### ABOUT THIS TASK
Return all lines of the listing below that carry the word "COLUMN".

========================================================================

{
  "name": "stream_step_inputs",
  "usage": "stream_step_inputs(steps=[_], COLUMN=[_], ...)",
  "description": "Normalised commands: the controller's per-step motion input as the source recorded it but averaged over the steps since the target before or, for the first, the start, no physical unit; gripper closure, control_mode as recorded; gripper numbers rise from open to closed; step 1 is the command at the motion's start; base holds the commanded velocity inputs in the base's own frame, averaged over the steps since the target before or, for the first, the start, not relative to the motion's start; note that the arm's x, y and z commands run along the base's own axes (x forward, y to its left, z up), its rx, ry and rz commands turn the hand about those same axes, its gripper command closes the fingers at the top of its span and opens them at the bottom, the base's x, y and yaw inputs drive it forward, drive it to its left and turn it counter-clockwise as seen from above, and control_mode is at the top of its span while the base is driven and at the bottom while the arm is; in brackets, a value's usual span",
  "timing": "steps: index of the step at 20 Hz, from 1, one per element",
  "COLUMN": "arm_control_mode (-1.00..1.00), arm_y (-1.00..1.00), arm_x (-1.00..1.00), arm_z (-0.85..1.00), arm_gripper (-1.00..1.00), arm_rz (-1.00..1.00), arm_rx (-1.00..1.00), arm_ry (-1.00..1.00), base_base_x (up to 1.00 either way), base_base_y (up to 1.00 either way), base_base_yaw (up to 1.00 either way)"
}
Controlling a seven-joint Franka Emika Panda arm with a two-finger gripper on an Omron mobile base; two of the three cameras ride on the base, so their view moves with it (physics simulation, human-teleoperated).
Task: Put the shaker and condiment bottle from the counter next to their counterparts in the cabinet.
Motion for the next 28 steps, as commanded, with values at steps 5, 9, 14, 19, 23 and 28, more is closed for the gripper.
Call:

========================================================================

### TASK OUTPUT
  "usage": "stream_step_inputs(steps=[_], COLUMN=[_], ...)",
  "COLUMN": "arm_control_mode (-1.00..1.00), arm_y (-1.00..1.00), arm_x (-1.00..1.00), arm_z (-0.85..1.00), arm_gripper (-1.00..1.00), arm_rz (-1.00..1.00), arm_rx (-1.00..1.00), arm_ry (-1.00..1.00), base_base_x (up to 1.00 either way), base_base_y (up to 1.00 either way), base_base_yaw (up to 1.00 either way)"

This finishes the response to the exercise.